Estos episodios no son anécdotas; forman parte de una táctica calculada para moldear la percepción colectiva. Al erigirse en íconos de perseverancia, estos magnates propagan el engaño de que la opulencia está al alcance de quien se esfuerce lo suficiente. La verdad es más áspera: las fortunas descomunales, con raras excepciones, no nacen de una meritocracia impecable. Se nutren de estructuras que premian la osadía sin ética, de redes de favoritismos y, a menudo, de la manipulación de resquicios legales o de la pasividad de quienes deberían vigilar.

Cuando estos personajes se consolidan como referentes morales, el daño se multiplica: afianzan un orden injusto y siembran la falsa esperanza de que cualquiera, con disciplina, puede alcanzar esa cima inalcanzable para la mayoría. No se trata de vilipendiar la riqueza ni de restar valor al esfuerzo genuino o al talento. Se trata de desenmascarar mitos. Una sociedad despierta debe aplaudir el trabajo limpio, pero también exigir claridad absoluta y responsabilidad sin excusas. Debe honrar la dedicación, pero rechazar las fábulas que disfrazan abusos.

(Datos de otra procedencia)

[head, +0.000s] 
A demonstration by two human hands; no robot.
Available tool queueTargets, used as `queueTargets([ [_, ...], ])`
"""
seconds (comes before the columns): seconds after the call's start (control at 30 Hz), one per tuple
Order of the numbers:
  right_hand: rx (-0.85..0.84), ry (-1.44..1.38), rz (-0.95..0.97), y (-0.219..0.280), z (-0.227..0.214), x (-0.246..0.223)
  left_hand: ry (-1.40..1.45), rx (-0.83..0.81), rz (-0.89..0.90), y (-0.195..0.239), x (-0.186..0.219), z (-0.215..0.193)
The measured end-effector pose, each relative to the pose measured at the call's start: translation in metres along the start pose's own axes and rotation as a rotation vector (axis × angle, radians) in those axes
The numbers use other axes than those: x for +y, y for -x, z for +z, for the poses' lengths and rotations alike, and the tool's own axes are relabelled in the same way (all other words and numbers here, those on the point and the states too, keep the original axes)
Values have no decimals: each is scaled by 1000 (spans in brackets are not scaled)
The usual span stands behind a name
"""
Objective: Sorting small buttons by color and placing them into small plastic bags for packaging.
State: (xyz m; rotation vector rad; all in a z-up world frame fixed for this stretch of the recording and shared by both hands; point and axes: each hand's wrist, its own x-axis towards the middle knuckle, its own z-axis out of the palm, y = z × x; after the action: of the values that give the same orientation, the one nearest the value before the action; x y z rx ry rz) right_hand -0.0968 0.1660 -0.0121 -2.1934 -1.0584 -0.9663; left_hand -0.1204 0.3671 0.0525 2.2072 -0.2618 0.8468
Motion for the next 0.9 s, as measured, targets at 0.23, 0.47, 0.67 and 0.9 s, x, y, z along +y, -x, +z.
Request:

El llamado, en términos crudos, es este: no se dejen seducir por relatos de cartón tejidos en el escenario del espectáculo. Escudriñen cada palabra, cuestionen cada gesto, desafíen cada pose. Porque si seguimos tragando estas narrativas de héroes y antihéroes, perpetuaremos un juego donde unos pocos se lo llevan todo y el resto se aferra a espejismos.